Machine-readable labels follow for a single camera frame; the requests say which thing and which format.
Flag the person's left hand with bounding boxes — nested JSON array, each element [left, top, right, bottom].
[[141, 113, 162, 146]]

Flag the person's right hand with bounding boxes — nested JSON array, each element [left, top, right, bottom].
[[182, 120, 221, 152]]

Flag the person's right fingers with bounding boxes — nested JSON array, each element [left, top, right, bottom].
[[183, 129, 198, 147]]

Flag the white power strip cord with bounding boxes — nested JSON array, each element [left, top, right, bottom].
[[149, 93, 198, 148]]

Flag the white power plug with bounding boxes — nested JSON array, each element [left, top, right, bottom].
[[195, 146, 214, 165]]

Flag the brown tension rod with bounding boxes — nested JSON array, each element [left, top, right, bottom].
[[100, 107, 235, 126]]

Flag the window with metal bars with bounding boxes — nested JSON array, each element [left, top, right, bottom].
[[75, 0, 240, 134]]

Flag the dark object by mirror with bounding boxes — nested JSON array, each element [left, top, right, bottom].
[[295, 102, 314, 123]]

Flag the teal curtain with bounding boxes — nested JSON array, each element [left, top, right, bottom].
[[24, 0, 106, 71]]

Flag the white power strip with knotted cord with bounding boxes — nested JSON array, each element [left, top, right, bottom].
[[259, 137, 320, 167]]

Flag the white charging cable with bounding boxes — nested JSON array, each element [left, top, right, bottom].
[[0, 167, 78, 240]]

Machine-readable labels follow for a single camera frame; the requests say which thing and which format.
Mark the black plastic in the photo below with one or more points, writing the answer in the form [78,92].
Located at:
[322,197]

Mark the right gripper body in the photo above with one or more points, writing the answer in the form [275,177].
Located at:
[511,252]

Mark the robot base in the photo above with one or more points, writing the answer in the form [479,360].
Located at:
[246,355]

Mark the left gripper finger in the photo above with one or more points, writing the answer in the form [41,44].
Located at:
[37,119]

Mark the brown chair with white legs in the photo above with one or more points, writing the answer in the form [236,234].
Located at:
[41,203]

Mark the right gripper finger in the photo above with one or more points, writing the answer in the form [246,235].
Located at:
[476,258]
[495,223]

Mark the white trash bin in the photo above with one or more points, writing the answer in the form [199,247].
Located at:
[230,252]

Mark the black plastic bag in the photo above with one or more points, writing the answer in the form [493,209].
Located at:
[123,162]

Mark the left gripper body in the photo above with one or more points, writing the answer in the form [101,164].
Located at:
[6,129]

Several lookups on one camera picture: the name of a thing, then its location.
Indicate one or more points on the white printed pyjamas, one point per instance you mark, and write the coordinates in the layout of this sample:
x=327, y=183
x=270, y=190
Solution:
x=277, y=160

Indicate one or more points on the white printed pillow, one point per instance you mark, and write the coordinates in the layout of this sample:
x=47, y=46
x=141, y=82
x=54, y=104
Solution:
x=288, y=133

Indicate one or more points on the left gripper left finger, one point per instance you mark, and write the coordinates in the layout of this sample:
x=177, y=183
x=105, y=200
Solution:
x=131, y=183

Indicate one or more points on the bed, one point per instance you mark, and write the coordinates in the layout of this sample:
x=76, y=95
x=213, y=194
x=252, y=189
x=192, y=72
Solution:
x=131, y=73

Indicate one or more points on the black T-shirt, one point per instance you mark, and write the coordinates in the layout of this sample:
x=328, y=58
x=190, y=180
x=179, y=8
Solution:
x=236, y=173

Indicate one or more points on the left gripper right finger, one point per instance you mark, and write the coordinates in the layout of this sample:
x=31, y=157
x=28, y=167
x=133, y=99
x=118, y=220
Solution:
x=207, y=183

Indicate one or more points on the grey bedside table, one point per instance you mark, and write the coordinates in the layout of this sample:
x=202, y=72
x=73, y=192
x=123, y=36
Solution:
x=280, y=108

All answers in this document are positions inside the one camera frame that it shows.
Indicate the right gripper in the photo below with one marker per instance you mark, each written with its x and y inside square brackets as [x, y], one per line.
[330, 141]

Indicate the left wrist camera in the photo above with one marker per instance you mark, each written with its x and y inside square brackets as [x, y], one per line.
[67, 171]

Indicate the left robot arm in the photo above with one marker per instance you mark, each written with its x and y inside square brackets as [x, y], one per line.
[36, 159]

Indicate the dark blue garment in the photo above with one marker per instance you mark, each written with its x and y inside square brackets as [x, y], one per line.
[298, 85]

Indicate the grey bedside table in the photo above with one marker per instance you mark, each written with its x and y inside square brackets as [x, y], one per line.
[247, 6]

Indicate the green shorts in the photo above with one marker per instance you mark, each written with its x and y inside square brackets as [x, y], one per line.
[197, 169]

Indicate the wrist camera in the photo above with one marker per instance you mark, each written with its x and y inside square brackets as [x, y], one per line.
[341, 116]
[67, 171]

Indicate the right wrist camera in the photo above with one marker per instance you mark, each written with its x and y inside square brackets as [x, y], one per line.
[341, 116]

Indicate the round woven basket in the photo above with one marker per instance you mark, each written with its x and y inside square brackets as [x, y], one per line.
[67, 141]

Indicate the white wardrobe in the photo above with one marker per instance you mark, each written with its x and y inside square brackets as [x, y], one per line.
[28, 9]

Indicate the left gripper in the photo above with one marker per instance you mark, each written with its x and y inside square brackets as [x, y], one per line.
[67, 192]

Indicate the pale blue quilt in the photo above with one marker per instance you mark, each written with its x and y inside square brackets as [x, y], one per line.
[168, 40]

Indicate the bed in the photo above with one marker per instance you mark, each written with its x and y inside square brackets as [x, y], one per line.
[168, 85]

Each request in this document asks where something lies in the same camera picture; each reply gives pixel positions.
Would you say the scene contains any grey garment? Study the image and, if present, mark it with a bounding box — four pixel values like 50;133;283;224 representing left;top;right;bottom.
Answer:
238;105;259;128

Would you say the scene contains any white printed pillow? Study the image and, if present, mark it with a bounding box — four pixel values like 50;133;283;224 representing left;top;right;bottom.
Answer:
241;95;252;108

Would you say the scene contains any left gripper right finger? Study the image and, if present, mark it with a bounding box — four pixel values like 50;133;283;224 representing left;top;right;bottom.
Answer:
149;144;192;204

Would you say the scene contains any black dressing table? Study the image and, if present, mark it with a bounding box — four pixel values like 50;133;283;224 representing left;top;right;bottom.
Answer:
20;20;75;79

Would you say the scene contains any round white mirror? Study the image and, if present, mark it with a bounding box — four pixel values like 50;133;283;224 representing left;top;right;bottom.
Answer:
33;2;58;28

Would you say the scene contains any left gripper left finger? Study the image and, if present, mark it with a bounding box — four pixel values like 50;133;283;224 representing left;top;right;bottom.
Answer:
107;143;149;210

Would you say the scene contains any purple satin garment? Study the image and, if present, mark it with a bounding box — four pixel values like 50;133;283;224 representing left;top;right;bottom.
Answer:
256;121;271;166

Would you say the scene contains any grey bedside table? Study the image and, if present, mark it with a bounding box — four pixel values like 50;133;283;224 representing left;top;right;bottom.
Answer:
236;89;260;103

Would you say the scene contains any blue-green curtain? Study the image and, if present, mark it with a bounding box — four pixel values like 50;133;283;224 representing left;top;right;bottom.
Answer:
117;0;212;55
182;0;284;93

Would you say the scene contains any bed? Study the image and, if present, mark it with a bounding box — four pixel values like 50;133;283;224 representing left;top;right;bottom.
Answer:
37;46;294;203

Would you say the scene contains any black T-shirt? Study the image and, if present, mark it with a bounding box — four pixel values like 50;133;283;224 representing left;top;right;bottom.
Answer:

++++++++

Work instructions: Write each line of the data down again exactly as it reads.

Reply to the exercise:
Machine-readable labels follow for a single camera frame; the requests say which thing and which format.
Flag the person's left hand with bounding boxes — nested JSON array, each element [left, top, right, bottom].
[[141, 113, 162, 146]]

Flag the person's right hand with bounding boxes — nested JSON array, each element [left, top, right, bottom].
[[182, 120, 221, 152]]

Flag the person's right fingers with bounding boxes — nested JSON array, each element [left, top, right, bottom].
[[183, 129, 198, 147]]

Flag the white power strip cord with bounding boxes — nested JSON array, each element [left, top, right, bottom].
[[149, 93, 198, 148]]

Flag the white power plug with bounding boxes — nested JSON array, each element [left, top, right, bottom].
[[195, 146, 214, 165]]

Flag the brown tension rod with bounding boxes — nested JSON array, each element [left, top, right, bottom].
[[100, 107, 235, 126]]

Flag the window with metal bars with bounding boxes — nested JSON array, each element [left, top, right, bottom].
[[75, 0, 240, 134]]

Flag the dark object by mirror with bounding boxes — nested JSON array, each element [left, top, right, bottom].
[[295, 102, 314, 123]]

Flag the teal curtain with bounding boxes — nested JSON array, each element [left, top, right, bottom].
[[24, 0, 106, 71]]

Flag the white power strip with knotted cord with bounding boxes — nested JSON array, each element [left, top, right, bottom].
[[259, 137, 320, 167]]

Flag the white charging cable with bounding boxes — nested JSON array, each element [left, top, right, bottom].
[[0, 167, 78, 240]]

Machine-readable labels follow for a single camera frame; the requests say which thing and which format.
Mark the black plastic in the photo below with one or more points, writing the answer in the form [78,92].
Located at:
[322,197]

Mark the right gripper body in the photo above with one or more points, writing the answer in the form [275,177].
Located at:
[511,252]

Mark the robot base in the photo above with one or more points, writing the answer in the form [479,360].
Located at:
[246,355]

Mark the left gripper finger in the photo above with one or more points, writing the answer in the form [41,44].
Located at:
[37,119]

Mark the brown chair with white legs in the photo above with one or more points, writing the answer in the form [236,234].
Located at:
[41,203]

Mark the right gripper finger in the photo above with one or more points, writing the answer in the form [246,235].
Located at:
[476,258]
[495,223]

Mark the white trash bin in the photo above with one or more points, writing the answer in the form [199,247].
Located at:
[230,252]

Mark the black plastic bag in the photo above with one or more points, writing the answer in the form [493,209].
Located at:
[123,162]

Mark the left gripper body in the photo above with one or more points, writing the answer in the form [101,164].
Located at:
[6,129]

Several lookups on one camera picture: the name of a thing, then its location.
Indicate one or more points on the white printed pyjamas, one point per instance you mark, and write the coordinates in the layout of this sample:
x=327, y=183
x=270, y=190
Solution:
x=277, y=160

Indicate one or more points on the white printed pillow, one point per instance you mark, and write the coordinates in the layout of this sample:
x=47, y=46
x=141, y=82
x=54, y=104
Solution:
x=288, y=133

Indicate one or more points on the left gripper left finger, one point per instance you mark, and write the coordinates in the layout of this sample:
x=177, y=183
x=105, y=200
Solution:
x=131, y=183

Indicate one or more points on the bed, one point per instance you mark, and write the coordinates in the layout of this sample:
x=76, y=95
x=213, y=194
x=252, y=189
x=192, y=72
Solution:
x=131, y=73

Indicate one or more points on the black T-shirt, one point per instance you mark, and write the coordinates in the layout of this sample:
x=328, y=58
x=190, y=180
x=179, y=8
Solution:
x=236, y=173

Indicate one or more points on the left gripper right finger, one point per instance you mark, and write the coordinates in the layout of this sample:
x=31, y=157
x=28, y=167
x=133, y=99
x=118, y=220
Solution:
x=207, y=183

Indicate one or more points on the grey bedside table, one point per instance you mark, and write the coordinates in the layout of this sample:
x=202, y=72
x=73, y=192
x=123, y=36
Solution:
x=280, y=108

All answers in this document are positions inside the one camera frame that it shows.
Indicate the right gripper in the photo below with one marker per instance you mark, each written with its x and y inside square brackets as [x, y], one per line.
[330, 141]

Indicate the left wrist camera in the photo above with one marker per instance you mark, each written with its x and y inside square brackets as [x, y], one per line.
[67, 171]

Indicate the left robot arm in the photo above with one marker per instance you mark, each written with its x and y inside square brackets as [x, y], one per line.
[36, 159]

Indicate the dark blue garment in the photo above with one marker per instance you mark, each written with its x and y inside square brackets as [x, y], one per line.
[298, 85]

Indicate the grey bedside table in the photo above with one marker per instance you mark, each written with its x and y inside square brackets as [x, y], one per line.
[247, 6]

Indicate the green shorts in the photo above with one marker per instance you mark, each written with its x and y inside square brackets as [x, y], one per line.
[197, 169]

Indicate the wrist camera in the photo above with one marker per instance you mark, each written with its x and y inside square brackets as [x, y], one per line.
[341, 116]
[67, 171]

Indicate the right wrist camera in the photo above with one marker per instance you mark, each written with its x and y inside square brackets as [x, y], one per line.
[341, 116]

Indicate the round woven basket in the photo above with one marker per instance you mark, each written with its x and y inside square brackets as [x, y], one per line.
[67, 141]

Indicate the white wardrobe in the photo above with one marker per instance you mark, each written with its x and y inside square brackets as [x, y], one per line.
[28, 9]

Indicate the left gripper in the photo above with one marker per instance you mark, each written with its x and y inside square brackets as [x, y], one per line.
[67, 192]

Indicate the pale blue quilt in the photo above with one marker per instance you mark, each written with its x and y inside square brackets as [x, y], one per line.
[168, 40]

Indicate the bed in the photo above with one marker per instance you mark, each written with its x and y inside square brackets as [x, y], one per line.
[168, 85]

Each request in this document asks where something lies in the same camera picture; each reply gives pixel positions.
Would you say the scene contains any grey garment? Study the image and, if present, mark it with a bounding box — four pixel values like 50;133;283;224 representing left;top;right;bottom.
Answer:
238;105;259;128

Would you say the scene contains any white printed pillow? Study the image and, if present, mark it with a bounding box — four pixel values like 50;133;283;224 representing left;top;right;bottom.
Answer:
241;95;252;108

Would you say the scene contains any left gripper right finger? Study the image and, if present, mark it with a bounding box — four pixel values like 50;133;283;224 representing left;top;right;bottom.
Answer:
149;144;192;204

Would you say the scene contains any black dressing table? Study the image and, if present, mark it with a bounding box — four pixel values like 50;133;283;224 representing left;top;right;bottom.
Answer:
20;20;75;79

Would you say the scene contains any round white mirror? Study the image and, if present, mark it with a bounding box — four pixel values like 50;133;283;224 representing left;top;right;bottom.
Answer:
33;2;58;28

Would you say the scene contains any left gripper left finger? Study the image and, if present, mark it with a bounding box — four pixel values like 50;133;283;224 representing left;top;right;bottom.
Answer:
107;143;149;210

Would you say the scene contains any purple satin garment? Study the image and, if present, mark it with a bounding box — four pixel values like 50;133;283;224 representing left;top;right;bottom.
Answer:
256;121;271;166

Would you say the scene contains any grey bedside table? Study the image and, if present, mark it with a bounding box — four pixel values like 50;133;283;224 representing left;top;right;bottom.
Answer:
236;89;260;103

Would you say the scene contains any blue-green curtain? Study the image and, if present, mark it with a bounding box — four pixel values like 50;133;283;224 representing left;top;right;bottom.
Answer:
117;0;212;55
182;0;284;93

Would you say the scene contains any bed? Study the image and, if present, mark it with a bounding box — four pixel values like 50;133;283;224 representing left;top;right;bottom.
Answer:
37;46;294;203

Would you say the scene contains any black T-shirt? Study the image and, if present, mark it with a bounding box — four pixel values like 50;133;283;224 representing left;top;right;bottom.
Answer:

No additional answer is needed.